Potential limitations of our study include gender recruitment imbalance. LC females outnumbered LC males. This is likely due to the makeup of the LC Facebook group and/or gender preference for recruitment. In a concurrent study to ours with a similar design/methodology, 78.9% of 3762 LC Internet responders were women (Davis et al., 2021). In the largest study to date, LC was more common in women (FAIR Health White Paper, 2021). With respect to gender imbalance in the general population control, it is likely that more women than men were recruited because of gender imbalance of employees at the hospital and endoscopy center and these individuals may not have recruited male spouses. In our studies and clinical practices, we have observed that MCAS patients have a significantly higher percentage of women (Afrin et al., 2017, Molderings et al., 2013). We recognize that members of most social media groups are largely self-selected and do not constitute a randomly selected population and may not necessarily represent the general population of patients who have LC. Subjects who join a medical support group might be more ill than other patients. Yet, examination of such groups may provide preliminary insights which may provide useful guidance for further research. The fact that the MCAS patients were diagnosed at a gastroenterology clinic that subspecializes in MCAS could have biased the comparison group by having increased severity of gastrointestinal symptoms. Nonetheless, MCAS patients often present to gastroenterologists as well as many other specialists (e.g., allergists, cardiologists, neurologists, and urologists) (Weinstock et al., 2021). Retrospective data entered by the MCAS patients was not ideal methodology. Their symptoms, however, were experienced within a 2-year period of the study and MCAS symptoms often are present for decades. Another potential problem is that the LC group completed their pre-COVID-19 questionnaire by recall, and thus this part of the study was retrospective. This was a limitation of the study design, yet the spider symptom/severity plots at baseline were remarkably similar to the general population control group, likely negating this issue.
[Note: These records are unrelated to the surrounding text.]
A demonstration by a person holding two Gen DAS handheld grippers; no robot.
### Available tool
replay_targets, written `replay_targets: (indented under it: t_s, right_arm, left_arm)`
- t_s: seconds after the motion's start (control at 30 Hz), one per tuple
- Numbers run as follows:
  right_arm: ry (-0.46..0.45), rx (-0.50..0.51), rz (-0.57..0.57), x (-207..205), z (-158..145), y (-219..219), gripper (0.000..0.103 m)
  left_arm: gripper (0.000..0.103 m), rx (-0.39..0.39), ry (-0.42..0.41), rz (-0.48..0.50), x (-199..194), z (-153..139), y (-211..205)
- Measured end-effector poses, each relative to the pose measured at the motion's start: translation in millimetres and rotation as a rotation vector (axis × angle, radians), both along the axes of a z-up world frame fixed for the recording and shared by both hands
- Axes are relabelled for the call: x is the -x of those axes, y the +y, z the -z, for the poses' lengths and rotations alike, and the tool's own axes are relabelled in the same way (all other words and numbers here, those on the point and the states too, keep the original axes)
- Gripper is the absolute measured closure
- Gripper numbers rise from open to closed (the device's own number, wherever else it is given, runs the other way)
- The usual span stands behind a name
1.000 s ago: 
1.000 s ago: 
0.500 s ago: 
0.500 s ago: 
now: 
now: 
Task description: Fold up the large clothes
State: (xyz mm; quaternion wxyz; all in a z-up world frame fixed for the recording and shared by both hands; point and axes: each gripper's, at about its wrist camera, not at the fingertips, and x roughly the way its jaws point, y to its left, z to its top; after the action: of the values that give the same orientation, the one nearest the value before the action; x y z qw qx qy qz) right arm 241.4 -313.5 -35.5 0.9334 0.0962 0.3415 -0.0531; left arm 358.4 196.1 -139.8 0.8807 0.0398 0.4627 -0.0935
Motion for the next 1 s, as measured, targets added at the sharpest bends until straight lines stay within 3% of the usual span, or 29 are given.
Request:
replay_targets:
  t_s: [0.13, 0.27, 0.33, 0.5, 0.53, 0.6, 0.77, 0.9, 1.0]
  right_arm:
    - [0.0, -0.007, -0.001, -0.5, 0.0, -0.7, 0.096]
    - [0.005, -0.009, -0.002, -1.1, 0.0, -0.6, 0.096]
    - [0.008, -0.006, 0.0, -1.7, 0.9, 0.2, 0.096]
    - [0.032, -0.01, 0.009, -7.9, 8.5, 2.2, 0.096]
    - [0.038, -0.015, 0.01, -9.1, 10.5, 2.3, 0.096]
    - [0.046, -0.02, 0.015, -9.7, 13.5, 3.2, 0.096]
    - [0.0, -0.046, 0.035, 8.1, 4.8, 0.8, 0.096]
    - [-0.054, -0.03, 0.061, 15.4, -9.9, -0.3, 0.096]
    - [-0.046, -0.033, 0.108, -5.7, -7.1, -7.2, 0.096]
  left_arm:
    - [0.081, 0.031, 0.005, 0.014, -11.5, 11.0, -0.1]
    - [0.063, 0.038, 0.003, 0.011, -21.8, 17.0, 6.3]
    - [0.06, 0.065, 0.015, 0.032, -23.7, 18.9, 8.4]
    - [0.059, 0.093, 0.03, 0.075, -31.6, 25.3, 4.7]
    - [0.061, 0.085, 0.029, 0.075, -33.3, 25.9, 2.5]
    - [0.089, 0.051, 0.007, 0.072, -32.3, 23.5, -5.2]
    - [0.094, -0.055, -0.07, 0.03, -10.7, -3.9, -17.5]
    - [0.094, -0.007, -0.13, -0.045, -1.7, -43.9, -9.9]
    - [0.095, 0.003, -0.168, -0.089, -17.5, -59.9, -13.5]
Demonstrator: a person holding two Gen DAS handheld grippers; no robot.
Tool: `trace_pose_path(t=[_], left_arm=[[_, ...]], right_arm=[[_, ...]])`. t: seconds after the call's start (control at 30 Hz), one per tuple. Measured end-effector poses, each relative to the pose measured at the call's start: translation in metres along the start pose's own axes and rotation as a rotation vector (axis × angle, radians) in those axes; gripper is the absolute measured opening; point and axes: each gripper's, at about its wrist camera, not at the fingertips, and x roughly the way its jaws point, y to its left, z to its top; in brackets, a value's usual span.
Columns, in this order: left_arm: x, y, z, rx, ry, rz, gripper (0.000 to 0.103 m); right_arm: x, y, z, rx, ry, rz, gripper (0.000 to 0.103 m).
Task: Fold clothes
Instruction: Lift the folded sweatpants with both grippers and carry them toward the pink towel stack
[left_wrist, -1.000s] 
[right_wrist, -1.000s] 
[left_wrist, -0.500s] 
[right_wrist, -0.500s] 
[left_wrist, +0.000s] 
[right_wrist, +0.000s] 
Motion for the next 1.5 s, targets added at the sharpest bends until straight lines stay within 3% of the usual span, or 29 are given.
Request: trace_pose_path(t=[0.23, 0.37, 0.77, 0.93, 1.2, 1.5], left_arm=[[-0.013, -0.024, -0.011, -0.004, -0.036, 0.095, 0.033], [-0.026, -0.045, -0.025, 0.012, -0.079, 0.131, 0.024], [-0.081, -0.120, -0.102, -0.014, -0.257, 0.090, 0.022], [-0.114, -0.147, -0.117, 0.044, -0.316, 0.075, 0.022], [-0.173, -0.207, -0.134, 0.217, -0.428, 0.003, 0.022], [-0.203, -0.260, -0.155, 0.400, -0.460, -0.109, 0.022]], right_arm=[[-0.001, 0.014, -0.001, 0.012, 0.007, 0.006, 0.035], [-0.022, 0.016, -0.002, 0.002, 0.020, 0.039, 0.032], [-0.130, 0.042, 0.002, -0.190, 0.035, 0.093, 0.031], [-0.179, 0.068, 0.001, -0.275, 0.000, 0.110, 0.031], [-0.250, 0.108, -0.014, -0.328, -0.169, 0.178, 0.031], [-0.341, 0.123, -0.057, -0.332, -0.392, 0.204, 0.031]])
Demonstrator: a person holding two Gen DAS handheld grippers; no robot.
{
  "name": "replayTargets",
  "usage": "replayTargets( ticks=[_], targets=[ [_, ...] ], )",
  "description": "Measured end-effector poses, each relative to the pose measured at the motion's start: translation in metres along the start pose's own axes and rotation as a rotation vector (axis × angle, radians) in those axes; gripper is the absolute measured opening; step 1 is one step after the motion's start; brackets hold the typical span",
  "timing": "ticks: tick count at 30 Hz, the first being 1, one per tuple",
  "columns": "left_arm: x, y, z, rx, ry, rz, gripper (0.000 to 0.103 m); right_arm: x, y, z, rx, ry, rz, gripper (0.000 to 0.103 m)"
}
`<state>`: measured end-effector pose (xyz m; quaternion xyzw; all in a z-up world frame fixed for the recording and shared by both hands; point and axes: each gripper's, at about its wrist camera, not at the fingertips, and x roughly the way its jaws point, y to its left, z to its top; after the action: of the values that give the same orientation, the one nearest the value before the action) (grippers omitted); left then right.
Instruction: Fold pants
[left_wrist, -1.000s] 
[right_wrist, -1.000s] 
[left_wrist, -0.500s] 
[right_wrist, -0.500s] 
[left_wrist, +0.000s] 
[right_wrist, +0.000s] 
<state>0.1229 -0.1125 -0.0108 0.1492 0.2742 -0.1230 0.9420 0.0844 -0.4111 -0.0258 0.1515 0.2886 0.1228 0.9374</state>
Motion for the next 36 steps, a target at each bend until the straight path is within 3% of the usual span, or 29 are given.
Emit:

In this study, symptoms suggesting new MCA were significantly increased in LC. Although the symptoms that LC share with MCAS patients are similar, we are not equating LC with a mutual diagnosis of MCAS since diagnosis of MCAS compliant with published criteria requires testing not pursued in the LC participants. Furthermore, MCA symptoms can be present purely due to normal reactivity to various stimuli by normal MCs and may fade as the MC activation-driving stimulus resolves. At present, detection of somatic mutations in mast cells is not available in any clinical laboratories and thus it is not possible to prove whether any given case of LC is primary vs. secondary MCAS. A number of small trials have found benefit from MC-stabilizing drugs in acute COVID-19 and LC (Kazama, 2020). We have seen improvement in our LC patients in our clinics (LBW, LBA) using a varying combination of MC-directed therapies including antihistamines, cromolyn, flavonoids (quercetin and lutein), low dose naltrexone, montelukast, and vitamins C and D (Barré et al., 2020, Choubey et al., 2020, Colunga Biancatelli et al., 2020, Freedberg et al., 2020, Gigante et al., 2020, Hogan et al., 2020, Janowitz et al., 2020, Mather et al., 2020, Patterson et al., 2021, Pinheiro et al., 2021, Theoharides, 2020, Theoharides et al, 2021, Weng et al, 2015). Low dose naltrexone has also been used to treat MCAS and may be effective in Long-COVID, possibly by reducing cytokines from T-cells which activate mast cells and by blocking Toll-like receptors on mast cells and microglia (Mukherjee et al., 2021, Weinstock and Blasingame, 2020).